We first examine whether Mansfield has standing to bring this appeal. Standing is a threshold inquiry which we must consider prior to reaching the merits of an appeal. E.g., Secretary of State of Maryland v. Joseph H. Munson Co., 467 U.S. 947, 954 n. 4, 104 S.Ct. 2839, 2845 n. 4, 81 L.Ed.2d 786 (1984). "In essence the question of standing is whether the litigant is entitled to have the court decide the merits of the dispute or of particular issues. This inquiry involves both constitutional limitations on federal-court jurisdiction and prudential limitations on its exercise." Warth v. Seldin, 422 U.S. 490, 498, 95 S.Ct. 2197, 2204, 45 L.Ed.2d 343 (1975). Article III of the Constitution confines our jurisdiction to the decision of "cases" or "controversies." Standing is one aspect of that limitation, requiring a party to have an actual injury or claim. Valley Forge Christian College v.
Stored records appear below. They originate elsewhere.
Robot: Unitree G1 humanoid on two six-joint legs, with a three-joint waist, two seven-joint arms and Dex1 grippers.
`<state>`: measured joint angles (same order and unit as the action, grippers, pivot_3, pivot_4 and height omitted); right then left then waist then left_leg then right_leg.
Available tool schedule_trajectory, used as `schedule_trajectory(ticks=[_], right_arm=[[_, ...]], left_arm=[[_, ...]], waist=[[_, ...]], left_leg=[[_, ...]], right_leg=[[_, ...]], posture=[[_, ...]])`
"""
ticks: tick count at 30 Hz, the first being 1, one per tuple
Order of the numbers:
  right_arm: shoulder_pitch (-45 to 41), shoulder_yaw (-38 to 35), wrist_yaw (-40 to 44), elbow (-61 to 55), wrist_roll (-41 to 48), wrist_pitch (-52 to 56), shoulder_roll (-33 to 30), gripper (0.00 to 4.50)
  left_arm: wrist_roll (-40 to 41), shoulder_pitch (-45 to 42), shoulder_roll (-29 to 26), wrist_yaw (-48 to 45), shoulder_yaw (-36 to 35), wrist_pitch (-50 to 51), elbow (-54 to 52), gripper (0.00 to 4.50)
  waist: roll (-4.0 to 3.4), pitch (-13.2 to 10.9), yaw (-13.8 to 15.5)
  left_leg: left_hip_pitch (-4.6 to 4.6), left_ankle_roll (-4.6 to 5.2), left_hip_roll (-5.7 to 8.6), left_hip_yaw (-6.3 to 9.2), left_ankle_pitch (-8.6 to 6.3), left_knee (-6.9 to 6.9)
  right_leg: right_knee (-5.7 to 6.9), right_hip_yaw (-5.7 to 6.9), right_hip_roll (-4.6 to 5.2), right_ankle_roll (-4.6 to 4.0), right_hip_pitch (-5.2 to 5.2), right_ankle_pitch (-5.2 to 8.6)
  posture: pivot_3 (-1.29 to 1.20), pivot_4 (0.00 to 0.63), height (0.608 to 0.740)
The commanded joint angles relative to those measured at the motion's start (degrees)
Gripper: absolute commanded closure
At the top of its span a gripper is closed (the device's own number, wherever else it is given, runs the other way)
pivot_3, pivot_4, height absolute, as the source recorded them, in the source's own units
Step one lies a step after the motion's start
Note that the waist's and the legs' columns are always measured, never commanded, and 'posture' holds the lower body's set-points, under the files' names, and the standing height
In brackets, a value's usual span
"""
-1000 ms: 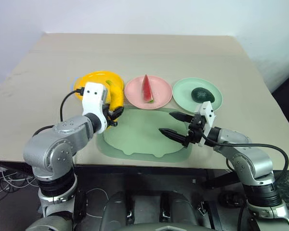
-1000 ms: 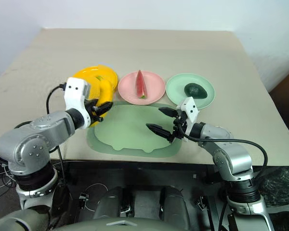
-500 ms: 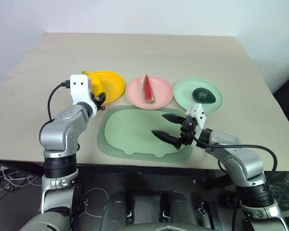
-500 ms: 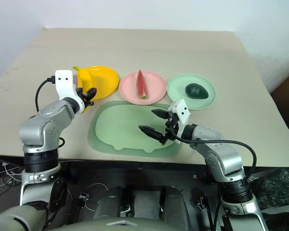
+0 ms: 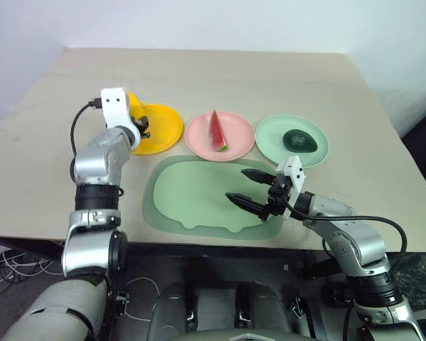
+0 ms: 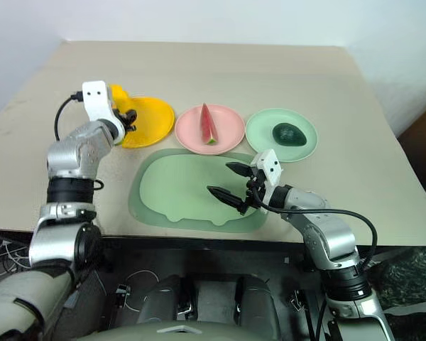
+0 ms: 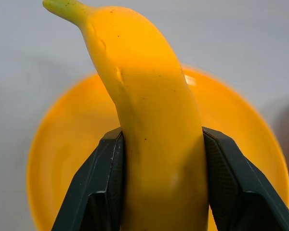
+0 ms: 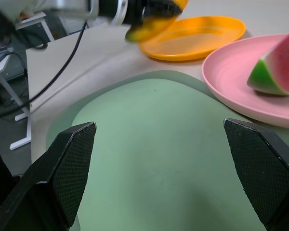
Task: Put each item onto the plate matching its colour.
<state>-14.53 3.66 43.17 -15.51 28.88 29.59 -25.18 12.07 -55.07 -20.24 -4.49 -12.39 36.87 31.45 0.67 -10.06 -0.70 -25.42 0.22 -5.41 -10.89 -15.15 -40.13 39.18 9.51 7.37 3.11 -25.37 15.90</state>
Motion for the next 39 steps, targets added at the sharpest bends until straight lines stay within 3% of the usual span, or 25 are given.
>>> schedule_trajectory(ticks=[1,2,10,16,21,25,28,33,39], right_arm=[[-1.49,-0.3,-1.16,-2.0,0.11,0.22,0.57,0.0],[-1.74,-0.42,-1.47,-2.12,0.13,0.47,0.53,0.0],[-3.26,-1.41,-3.63,-4.43,1.37,3.79,0.06,0.0],[-3.85,-2.04,-5.25,-6.32,2.28,6.05,-0.04,0.0],[-3.59,-2.71,-5.8,-7.28,3.07,6.9,-0.12,0.0],[-2.08,-3.0,-5.31,-7.16,3.12,6.04,-0.21,0.0],[-1.33,-2.82,-5.39,-7.37,3.01,5.56,0.19,0.0],[-1.13,-2.73,-5.64,-7.57,2.99,5.19,0.64,0.0],[-0.91,-3.95,-4.27,-6.49,2.92,3.79,-0.28,0.0]], left_arm=[[-2.7,-4.97,-1.42,-3.35,2.06,-6.18,10.69,2.61],[-2.76,-5.97,-1.22,-3.66,1.82,-7.84,13.88,2.61],[-3.34,-9.05,-0.14,-5.07,1.46,-14.22,25.63,0.04],[-3.23,-8.77,-0.05,-6.53,1.77,-16.18,24.45,0.04],[-3.42,-3.06,-1.13,-10.96,4.09,-16.92,8.81,0.04],[0.57,9.75,-2.6,-17.45,3.88,-16.6,-15.61,0.04],[6.86,17.91,-3.38,-22.82,1.72,-12.33,-26.68,0.04],[5.67,32.49,-7.67,-29.94,1.76,-22.87,-36.21,0.04],[14.85,46.02,-8.4,-40.5,-3.44,-30.19,-43.6,0.04]], waist=[[0.0,0.0,-0.06],[0.0,0.0,-0.07],[0.03,-0.02,-0.23],[0.04,-0.02,-0.15],[0.05,-0.03,-0.27],[0.03,-0.02,-0.61],[0.03,-0.02,-0.38],[0.02,-0.01,-0.31],[0.04,0.02,-0.01]], left_leg=[[0.0,0.0,0.0,0.0,0.0,0.0],[0.01,0.0,0.0,-0.01,0.0,0.0],[-0.03,0.0,-0.01,-0.02,0.0,0.0],[-0.03,0.0,-0.01,-0.02,0.0,-0.01],[-0.04,0.0,-0.01,-0.02,0.0,-0.01],[0.01,-0.03,-0.02,-0.07,0.02,0.01],[0.03,-0.06,-0.07,-0.08,0.04,-0.02],[0.06,-0.06,-0.09,-0.07,0.04,-0.04],[0.03,0.02,-0.17,-0.02,-0.02,-0.05]], right_leg=[[0.01,0.0,0.0,0.0,0.0,0.0],[0.0,0.0,-0.01,0.0,0.0,0.0],[0.01,0.0,-0.02,0.01,-0.04,0.01],[0.03,0.0,-0.01,0.01,-0.03,0.01],[0.03,-0.01,-0.01,0.01,-0.05,0.01],[0.06,-0.09,-0.02,0.01,-0.06,0.01],[0.08,-0.12,-0.06,0.0,-0.05,0.01],[0.1,-0.12,-0.05,-0.01,-0.03,0.01],[0.06,-0.06,0.05,-0.02,-0.01,0.0]], posture=[[0.0,0.15,0.695],[0.0,0.15,0.695],[0.0,0.15,0.695],[0.0,0.15,0.695],[0.0,0.15,0.695],[0.0,0.15,0.695],[0.0,0.15,0.695],[0.0,0.15,0.695],[0.0,0.15,0.695]])
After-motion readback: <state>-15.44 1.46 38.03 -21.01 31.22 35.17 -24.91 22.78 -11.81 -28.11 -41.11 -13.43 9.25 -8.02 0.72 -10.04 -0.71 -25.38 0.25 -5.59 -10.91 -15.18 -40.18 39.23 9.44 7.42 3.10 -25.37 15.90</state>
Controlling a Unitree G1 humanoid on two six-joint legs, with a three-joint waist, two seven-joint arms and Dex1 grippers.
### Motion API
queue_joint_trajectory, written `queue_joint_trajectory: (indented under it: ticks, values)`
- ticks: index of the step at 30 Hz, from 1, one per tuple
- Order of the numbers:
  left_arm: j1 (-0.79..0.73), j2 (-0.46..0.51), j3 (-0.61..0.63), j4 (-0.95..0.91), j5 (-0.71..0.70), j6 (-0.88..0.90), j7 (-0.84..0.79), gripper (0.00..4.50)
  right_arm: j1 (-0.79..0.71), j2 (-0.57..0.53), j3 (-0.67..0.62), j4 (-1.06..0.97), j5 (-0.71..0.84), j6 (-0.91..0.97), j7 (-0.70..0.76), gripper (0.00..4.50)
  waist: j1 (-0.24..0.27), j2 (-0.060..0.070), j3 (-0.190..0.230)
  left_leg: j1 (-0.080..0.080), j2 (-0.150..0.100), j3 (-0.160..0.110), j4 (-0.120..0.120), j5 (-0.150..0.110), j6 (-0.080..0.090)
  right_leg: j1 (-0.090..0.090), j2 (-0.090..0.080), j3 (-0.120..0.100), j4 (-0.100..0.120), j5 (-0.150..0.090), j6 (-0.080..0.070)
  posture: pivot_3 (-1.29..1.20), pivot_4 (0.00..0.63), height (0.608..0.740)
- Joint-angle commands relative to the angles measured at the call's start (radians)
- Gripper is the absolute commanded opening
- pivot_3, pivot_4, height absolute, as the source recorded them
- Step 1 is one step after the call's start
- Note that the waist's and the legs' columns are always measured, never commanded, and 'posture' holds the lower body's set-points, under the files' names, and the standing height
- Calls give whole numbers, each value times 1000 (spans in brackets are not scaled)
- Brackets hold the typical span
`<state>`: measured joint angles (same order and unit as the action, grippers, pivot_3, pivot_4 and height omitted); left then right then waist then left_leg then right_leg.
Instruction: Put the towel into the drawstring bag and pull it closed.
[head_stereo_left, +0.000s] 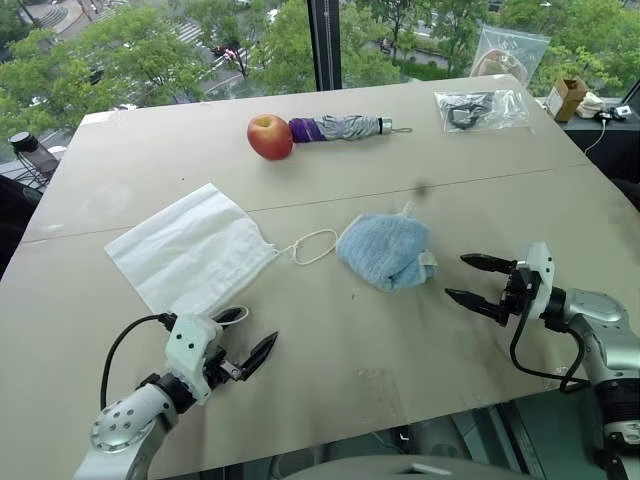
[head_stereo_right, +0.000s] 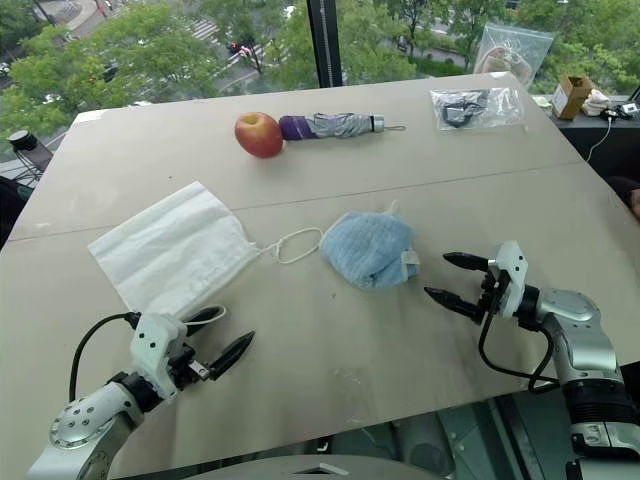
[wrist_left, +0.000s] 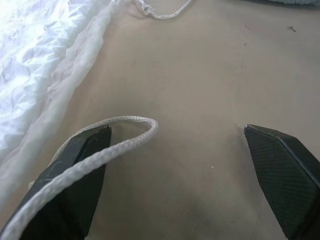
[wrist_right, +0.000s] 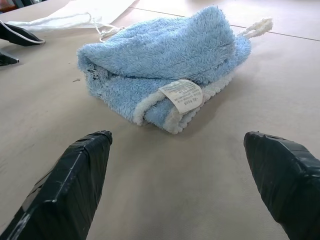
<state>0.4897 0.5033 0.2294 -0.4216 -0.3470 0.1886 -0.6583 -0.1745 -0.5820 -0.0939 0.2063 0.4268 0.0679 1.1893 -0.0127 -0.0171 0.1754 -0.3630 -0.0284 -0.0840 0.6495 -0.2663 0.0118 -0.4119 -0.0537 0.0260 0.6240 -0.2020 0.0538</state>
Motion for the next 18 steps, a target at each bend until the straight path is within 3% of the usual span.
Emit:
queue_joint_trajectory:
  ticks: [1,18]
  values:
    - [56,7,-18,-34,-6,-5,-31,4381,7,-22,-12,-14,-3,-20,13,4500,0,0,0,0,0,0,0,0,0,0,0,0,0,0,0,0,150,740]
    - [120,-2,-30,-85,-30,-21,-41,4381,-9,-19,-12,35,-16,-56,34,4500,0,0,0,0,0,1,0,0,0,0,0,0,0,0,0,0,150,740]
Americans United for Separation of Church and State, Inc., 454 U.S. 464, 476 n. 13, 102 S.Ct. 752, 760 n. 13, 70 L.Ed.2d 700 (1982). The appropriate inquiry has been framed as follows: "[T]he standing question is whether a plaintiff has 'alleged such a personal stake in the outcome of the controversy' as to warrant his invocation of federal-court jurisdiction and to justify exercise of the court's remedial powers on his behalf." Warth, supra, 422 U.S. at 498-99, 95 S.Ct. at 2204-05 (quoting Baker v. Carr, 369 U.S. 186, 204, 82 S.Ct. 691, 703, 7 L.Ed.2d 663 (1962)) (footnote omitted). Standing may be a bar to appeal even though a litigant had standing in the action before the district court. See, e.g., Diamond v. Charles, 476 U.S. 54, 69, 106 S.Ct. 1697, 1707, 90 L.Ed.2d 48 (1986).

Mansfield argues that it has standing to bring this appeal even though Naghtin did not choose to do the same. Mansfield intervened in the declaratory action in order to assert its claim that T.H.E. should be estopped from denying coverage for the incident based on the certificate of insurance indicating coverage.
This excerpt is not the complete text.